**Exercise brief:** For each line below, check whether "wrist" is present. Report how many lines have it, nothing else.

**Dataset content:**
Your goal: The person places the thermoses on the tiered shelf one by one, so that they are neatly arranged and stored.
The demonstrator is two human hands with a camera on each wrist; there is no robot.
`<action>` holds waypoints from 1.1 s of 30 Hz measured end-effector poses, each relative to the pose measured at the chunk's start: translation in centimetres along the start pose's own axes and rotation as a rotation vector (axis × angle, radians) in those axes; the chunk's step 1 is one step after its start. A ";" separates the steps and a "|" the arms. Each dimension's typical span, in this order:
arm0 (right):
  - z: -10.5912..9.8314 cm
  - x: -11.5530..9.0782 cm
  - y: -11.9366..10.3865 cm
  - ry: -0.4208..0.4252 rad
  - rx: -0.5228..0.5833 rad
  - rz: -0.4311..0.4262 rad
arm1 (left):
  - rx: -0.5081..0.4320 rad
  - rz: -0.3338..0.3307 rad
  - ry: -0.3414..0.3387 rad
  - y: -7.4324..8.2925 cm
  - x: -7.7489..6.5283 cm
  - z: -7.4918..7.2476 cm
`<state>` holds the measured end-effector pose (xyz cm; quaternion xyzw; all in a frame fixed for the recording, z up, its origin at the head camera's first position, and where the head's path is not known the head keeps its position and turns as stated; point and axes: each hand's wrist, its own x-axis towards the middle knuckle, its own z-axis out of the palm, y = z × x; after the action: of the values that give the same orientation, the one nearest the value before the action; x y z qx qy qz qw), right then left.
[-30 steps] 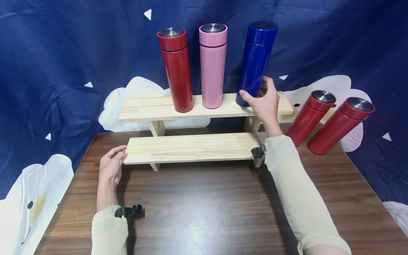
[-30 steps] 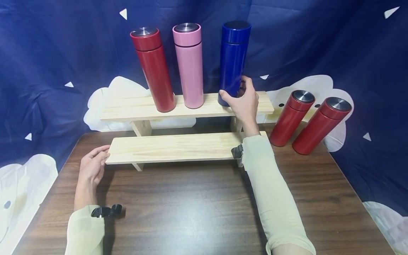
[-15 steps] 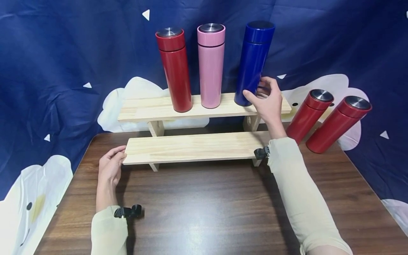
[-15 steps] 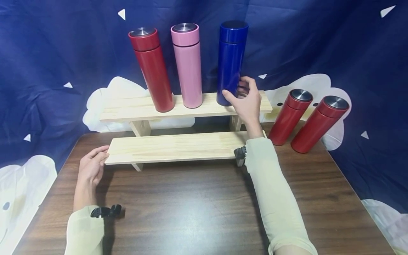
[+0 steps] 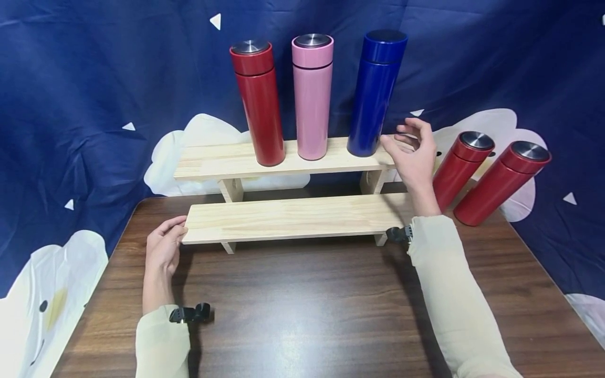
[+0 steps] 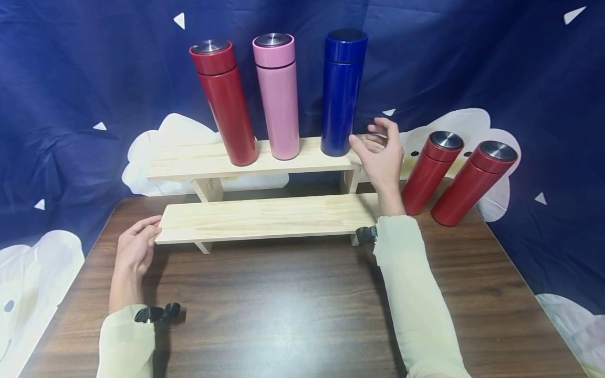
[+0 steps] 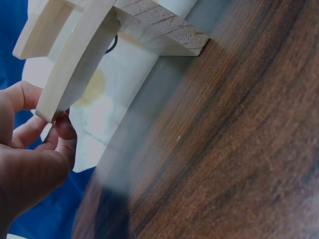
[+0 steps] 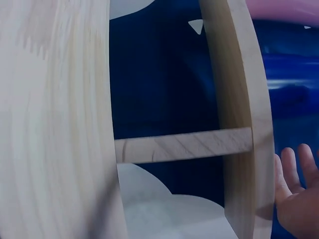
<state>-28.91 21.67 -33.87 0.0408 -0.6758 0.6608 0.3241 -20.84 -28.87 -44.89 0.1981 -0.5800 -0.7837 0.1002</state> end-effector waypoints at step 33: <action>-6.8 -0.9 -1.9 0.245 0.115 -0.045 | 0.014 -0.003 0.001 0.1 -0.1 0.0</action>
<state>-24.66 27.33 -33.23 -0.0068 -0.5912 0.6909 0.4162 -20.79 -28.87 -44.82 0.2001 -0.5853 -0.7797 0.0977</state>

**Exercise response:** 2